Croyez, madame la députée, à la volonté politique du Gouvernement tout entier d'aller dans le sens de la fiscalité écologique, et ce dès 2014. (Applaudissements sur quelques bancs du groupe SRC et du groupe écologiste.)
La parole est à M. Philippe Meunier, pour le groupe de l'Union pour un mouvement populaire.
Monsieur le Premier ministre, le mensonge est la marque de fabrique du quinquennat de François Hollande. (« Oui ! » sur les bancs du groupe UMP.)

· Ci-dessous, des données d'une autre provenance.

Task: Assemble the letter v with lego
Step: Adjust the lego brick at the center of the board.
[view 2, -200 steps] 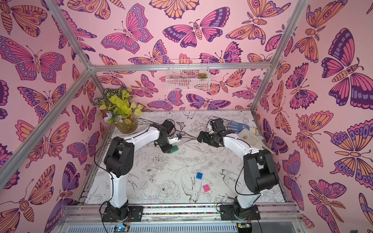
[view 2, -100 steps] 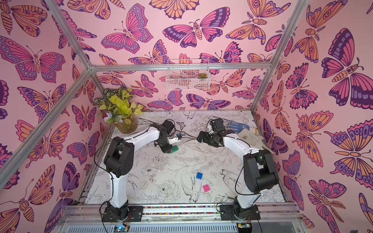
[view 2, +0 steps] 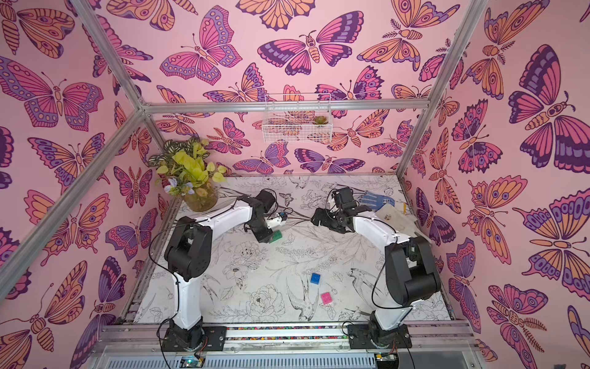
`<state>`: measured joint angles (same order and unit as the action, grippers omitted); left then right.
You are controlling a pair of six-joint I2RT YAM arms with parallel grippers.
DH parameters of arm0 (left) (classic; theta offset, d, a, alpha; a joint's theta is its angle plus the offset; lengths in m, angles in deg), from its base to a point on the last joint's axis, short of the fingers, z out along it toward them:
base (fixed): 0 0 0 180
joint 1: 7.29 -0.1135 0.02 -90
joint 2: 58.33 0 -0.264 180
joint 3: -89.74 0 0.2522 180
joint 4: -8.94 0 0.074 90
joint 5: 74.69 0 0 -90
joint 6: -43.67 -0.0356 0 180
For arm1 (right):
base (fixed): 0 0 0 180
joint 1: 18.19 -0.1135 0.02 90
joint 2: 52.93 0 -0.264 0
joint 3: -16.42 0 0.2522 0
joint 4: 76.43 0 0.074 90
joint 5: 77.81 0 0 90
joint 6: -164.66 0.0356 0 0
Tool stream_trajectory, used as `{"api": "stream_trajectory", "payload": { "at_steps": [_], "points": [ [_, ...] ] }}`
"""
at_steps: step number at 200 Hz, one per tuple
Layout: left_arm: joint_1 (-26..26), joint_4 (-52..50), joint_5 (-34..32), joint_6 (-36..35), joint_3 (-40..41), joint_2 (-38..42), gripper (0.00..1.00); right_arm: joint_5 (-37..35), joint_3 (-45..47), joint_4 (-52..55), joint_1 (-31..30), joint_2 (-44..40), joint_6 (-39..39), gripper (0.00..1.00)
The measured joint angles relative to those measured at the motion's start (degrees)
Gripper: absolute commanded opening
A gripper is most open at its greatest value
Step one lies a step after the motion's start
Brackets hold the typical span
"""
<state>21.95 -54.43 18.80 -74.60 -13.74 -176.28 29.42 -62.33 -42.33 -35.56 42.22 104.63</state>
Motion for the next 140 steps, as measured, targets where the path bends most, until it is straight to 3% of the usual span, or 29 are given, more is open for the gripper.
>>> {"api": "stream_trajectory", "payload": {
  "at_steps": [140],
  "points": [
    [-0.02,1.07,-1.09,0.02,0.13,-0.04,0.24,0.26,0.0,-0.02,-0.02,0.0,-0.02,0.95]
  ]
}}
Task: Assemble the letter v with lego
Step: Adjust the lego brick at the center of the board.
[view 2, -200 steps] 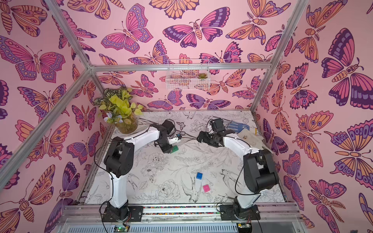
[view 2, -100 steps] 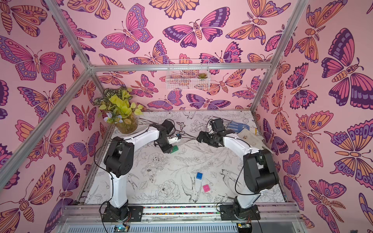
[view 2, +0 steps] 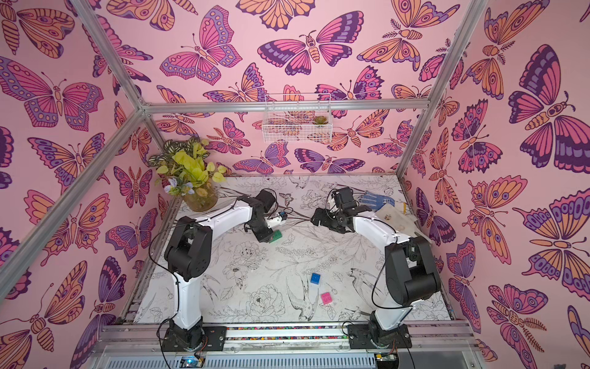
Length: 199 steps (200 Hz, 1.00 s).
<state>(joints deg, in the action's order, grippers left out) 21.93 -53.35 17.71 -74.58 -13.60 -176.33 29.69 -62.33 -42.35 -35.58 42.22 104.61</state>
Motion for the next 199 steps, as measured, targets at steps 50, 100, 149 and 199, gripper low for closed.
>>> {"api": "stream_trajectory", "payload": {
  "at_steps": [50,100,149,199],
  "points": [
    [0.07,0.66,-1.4,-0.7,-0.02,-0.09,0.24,0.11,0.0,-0.02,0.0,0.15,0.0,0.95],
    [0.04,0.11,-2.21,0.55,-1.95,-1.42,0.24,0.11,0.0,-0.02,0.0,0.61,0.0,0.95],
    [0.02,-0.09,-2.21,5.6,-4.31,-2.84,0.24,0.13,0.0,-0.02,0.0,0.66,0.0,0.95],
    [-0.04,-1.05,-1.77,9.77,-6.19,-3.8,0.24,0.13,0.0,-0.48,-0.02,0.66,0.02,0.95]
  ]
}}
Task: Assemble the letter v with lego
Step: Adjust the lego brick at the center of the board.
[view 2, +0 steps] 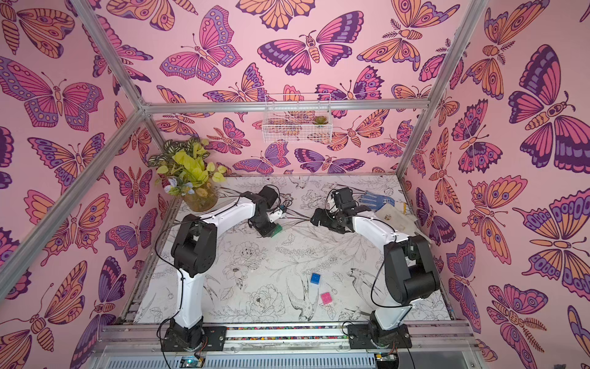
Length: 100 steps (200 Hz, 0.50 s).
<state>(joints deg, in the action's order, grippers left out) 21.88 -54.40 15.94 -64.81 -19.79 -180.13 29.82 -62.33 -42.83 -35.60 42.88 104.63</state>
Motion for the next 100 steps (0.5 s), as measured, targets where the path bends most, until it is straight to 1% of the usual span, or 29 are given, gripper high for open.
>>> {"api": "stream_trajectory", "payload": {
  "at_steps": [45,100],
  "points": [
    [-0.02,-0.02,0.0,0.81,0.0,0.52,0.25,0.02,0.0,-0.2,0.0,0.0,0.02,0.95],
    [-0.02,-0.07,-0.22,-0.57,0.02,3.91,0.25,0.04,0.0,-0.5,-0.33,0.09,0.02,0.95]
  ]
}}
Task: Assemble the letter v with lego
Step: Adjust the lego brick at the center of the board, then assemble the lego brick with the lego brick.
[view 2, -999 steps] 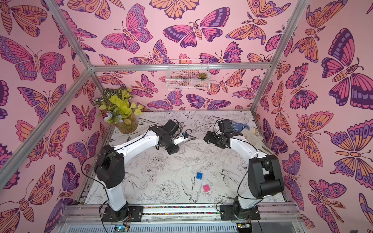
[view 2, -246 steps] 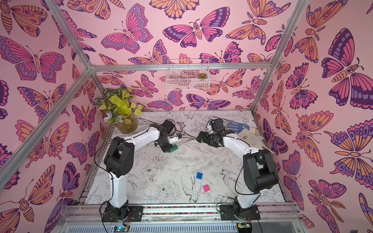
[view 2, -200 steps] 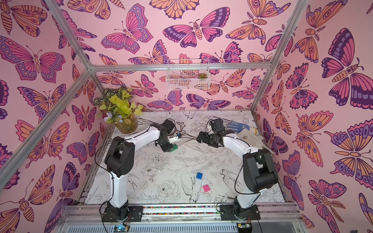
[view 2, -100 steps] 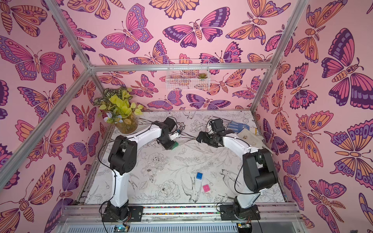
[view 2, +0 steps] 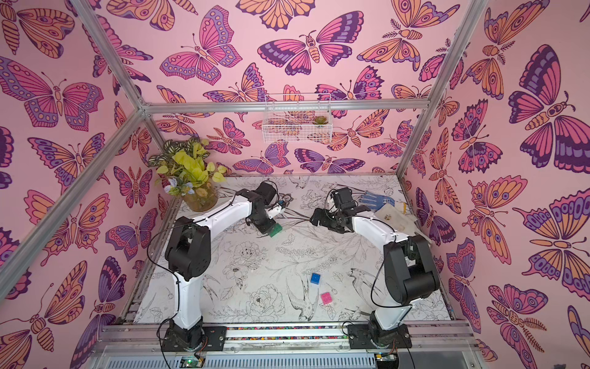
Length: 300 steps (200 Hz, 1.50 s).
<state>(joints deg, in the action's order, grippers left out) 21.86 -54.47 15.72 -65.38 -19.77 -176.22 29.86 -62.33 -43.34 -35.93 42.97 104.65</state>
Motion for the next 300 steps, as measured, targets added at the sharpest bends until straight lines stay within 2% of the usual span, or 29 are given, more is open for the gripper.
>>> {"api": "stream_trajectory", "payload": {
  "at_steps": [131,300],
  "points": [
    [0.0,-0.37,-0.09,-1.88,0.42,-3.61,0.24,-0.02,0.0,-0.07,-0.04,0.13,-0.02,0.95],
    [0.2,0.17,-2.36,-6.27,0.74,-3.72,0.24,-0.02,0.0,-0.31,-0.04,0.68,-0.02,0.95]
  ]
}}
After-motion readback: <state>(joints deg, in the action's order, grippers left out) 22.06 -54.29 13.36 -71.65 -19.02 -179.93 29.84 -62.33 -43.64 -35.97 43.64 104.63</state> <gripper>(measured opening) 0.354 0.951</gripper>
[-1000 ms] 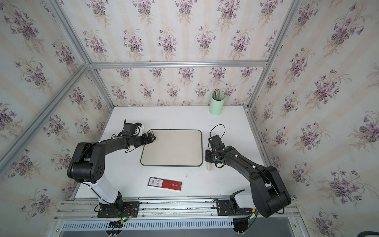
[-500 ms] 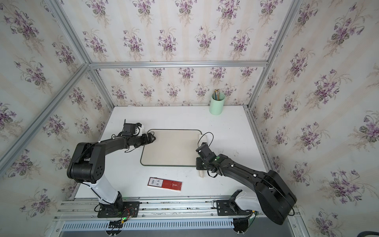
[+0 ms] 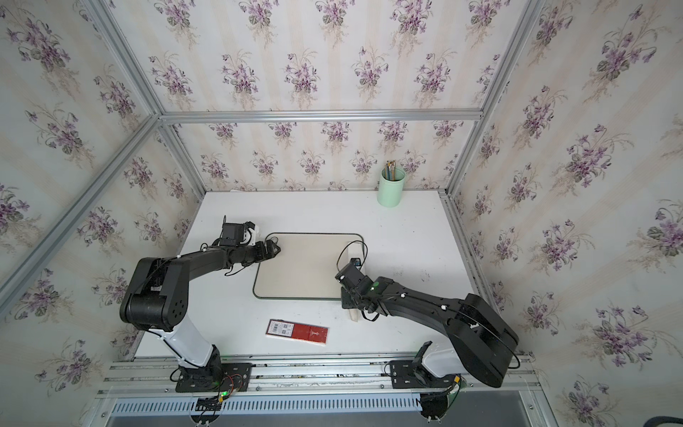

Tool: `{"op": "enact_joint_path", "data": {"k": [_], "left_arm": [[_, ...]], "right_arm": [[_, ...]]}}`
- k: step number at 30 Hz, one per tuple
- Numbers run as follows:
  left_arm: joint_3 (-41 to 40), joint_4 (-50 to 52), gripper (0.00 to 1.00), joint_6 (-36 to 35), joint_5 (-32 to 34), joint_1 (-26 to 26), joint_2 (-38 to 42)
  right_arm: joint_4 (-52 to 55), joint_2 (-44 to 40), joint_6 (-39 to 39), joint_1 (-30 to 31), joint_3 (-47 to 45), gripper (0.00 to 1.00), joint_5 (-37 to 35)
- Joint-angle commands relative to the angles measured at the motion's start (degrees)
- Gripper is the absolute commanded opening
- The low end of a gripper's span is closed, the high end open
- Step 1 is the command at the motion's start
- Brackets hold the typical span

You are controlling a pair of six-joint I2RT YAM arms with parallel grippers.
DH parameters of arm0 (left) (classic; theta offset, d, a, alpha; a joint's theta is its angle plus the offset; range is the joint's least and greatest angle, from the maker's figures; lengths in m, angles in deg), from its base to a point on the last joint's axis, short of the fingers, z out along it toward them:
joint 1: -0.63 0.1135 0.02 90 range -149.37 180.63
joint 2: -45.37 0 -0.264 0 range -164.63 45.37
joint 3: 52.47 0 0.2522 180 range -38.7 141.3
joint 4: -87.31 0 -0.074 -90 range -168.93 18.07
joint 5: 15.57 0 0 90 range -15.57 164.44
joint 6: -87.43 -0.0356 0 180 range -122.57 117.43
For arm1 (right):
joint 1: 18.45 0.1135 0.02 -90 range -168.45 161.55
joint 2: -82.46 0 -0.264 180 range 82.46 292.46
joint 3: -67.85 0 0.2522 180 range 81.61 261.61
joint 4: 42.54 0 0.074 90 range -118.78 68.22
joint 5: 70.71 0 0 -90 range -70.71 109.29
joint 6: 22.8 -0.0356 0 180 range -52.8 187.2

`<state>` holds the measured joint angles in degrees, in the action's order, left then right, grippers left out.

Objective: Align the knife with the edge of the cutting board
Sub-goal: Place the knife at the edge of the cutting board.

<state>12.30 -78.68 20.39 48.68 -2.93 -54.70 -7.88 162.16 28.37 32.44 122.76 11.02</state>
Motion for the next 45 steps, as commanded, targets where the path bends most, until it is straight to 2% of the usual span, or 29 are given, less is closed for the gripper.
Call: {"op": "enact_joint_path", "data": {"k": [1, 13, 38, 45], "left_arm": [[-0.21, 2.82, 0.99, 0.77, -1.22, -0.05, 0.13], [-0.82, 2.56, 1.00, 1.04, -0.70, -0.14, 0.65], [-1.26, 2.28, 1.00, 0.87, -0.88, -0.14, 1.03], [-0.54, 3.05, 0.99, 0.59, -1.30, -0.14, 0.41]], "right_arm": [[1.40, 0.13, -2.19, 0.57, 0.29, 0.04, -3.05], [6.29, 3.62, -8.58, 6.51, 3.09, 0.06, -7.64], [8.33, 12.96, -11.20, 9.09, 7.53, 0.09, -9.27], [9.35, 12.96, -11.63, 9.40, 7.61, 0.10, -10.01]]}}
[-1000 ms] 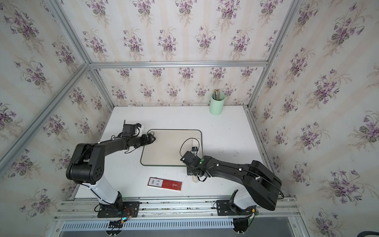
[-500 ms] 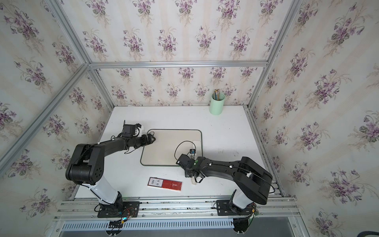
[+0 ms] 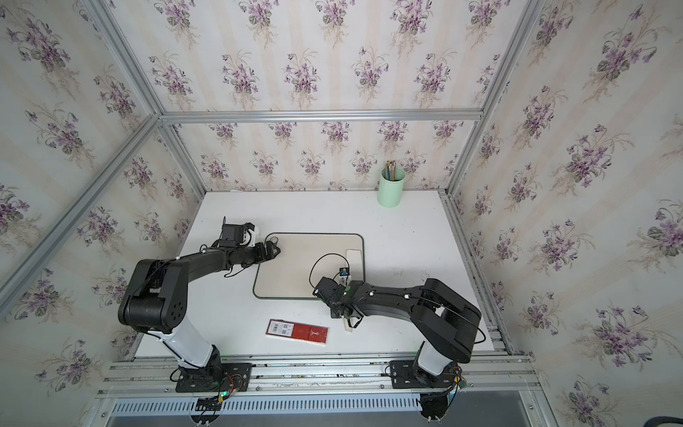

Mensonge de François Hollande aux Français, les yeux dans les yeux, rappelez-vous : "Moi, Président de la République, je vous l'affirme, grâce aux mesures que nous prendrons la croissance sera de 1,7 % en 2013". (Exclamations sur les bancs du groupe UMP. – Protestations sur les bancs du groupe SRC.)
La réalité ? La France est aujourd'hui en récession.
Mensonge de François Hollande aux Français, les yeux dans les yeux, rappelez-vous : "Moi, Président de la République, je ferai baisser le chômage dès la première année de mon élection". (Exclamations sur les bancs du groupe UMP.)
La réalité ? 300 000 chômeurs de plus en moins d'un an. Les salariés de Pétroplus, de Florange et de toutes les entreprises de France mesurent aujourd'hui le prix de votre cynisme électoral.
Mensonge de François Hollande aux Français, les yeux dans les yeux, rappelez-vous : "Moi, Président de la République, je ne diviserai plus jamais les Français". (Exclamations sur les bancs du groupe UMP.)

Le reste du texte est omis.